Only the lines from the one containing "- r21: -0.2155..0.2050" through the end of the material should be printed, exactly as they appear. Leave out pictures.

Supplied material:
>>>

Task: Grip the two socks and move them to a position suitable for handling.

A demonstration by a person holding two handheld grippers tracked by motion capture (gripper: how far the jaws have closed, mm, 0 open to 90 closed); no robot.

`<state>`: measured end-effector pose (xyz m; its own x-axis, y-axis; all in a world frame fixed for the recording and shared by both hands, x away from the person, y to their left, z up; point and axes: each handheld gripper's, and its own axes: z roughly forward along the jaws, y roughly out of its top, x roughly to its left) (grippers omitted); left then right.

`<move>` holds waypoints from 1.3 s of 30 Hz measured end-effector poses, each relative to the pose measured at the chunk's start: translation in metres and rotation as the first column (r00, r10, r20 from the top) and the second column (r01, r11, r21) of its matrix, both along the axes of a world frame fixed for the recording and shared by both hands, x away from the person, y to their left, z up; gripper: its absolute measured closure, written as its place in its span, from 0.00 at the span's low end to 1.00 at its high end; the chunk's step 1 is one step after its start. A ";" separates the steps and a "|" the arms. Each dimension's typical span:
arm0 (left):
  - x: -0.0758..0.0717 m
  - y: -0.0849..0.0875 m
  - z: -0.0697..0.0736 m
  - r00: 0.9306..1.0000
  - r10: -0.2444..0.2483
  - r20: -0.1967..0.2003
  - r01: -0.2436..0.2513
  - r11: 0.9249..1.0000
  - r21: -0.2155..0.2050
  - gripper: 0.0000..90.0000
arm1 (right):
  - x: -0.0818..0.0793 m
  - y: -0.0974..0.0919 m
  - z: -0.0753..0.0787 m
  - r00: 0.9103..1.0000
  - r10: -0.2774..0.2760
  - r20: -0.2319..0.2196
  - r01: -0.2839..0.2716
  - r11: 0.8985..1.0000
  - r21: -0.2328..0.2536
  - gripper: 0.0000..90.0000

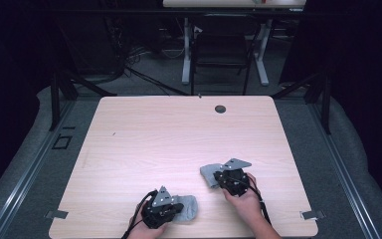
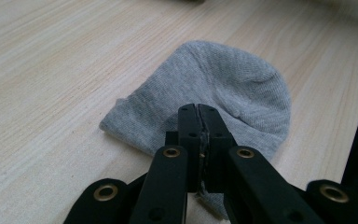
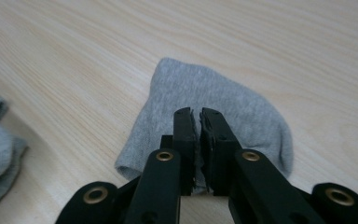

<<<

Worked solution:
  - r21: -0.2155..0.2050
  - gripper: 0.0000..90.0000
arm1 (right):
  - x: -0.0818..0.0793 m
  - y: -0.0974..0.0919 m
  - z: -0.0753..0.0787 m
  - r00: 0.9103..1.0000
  - r10: -0.2774..0.2760
  - r20: -0.2319..0.2196
  - r01: -0.2839..0.2716
  - r11: 0.8985..1.0000
  - r21: -0.2328..0.2536
  - gripper: 0.0000..90.0000

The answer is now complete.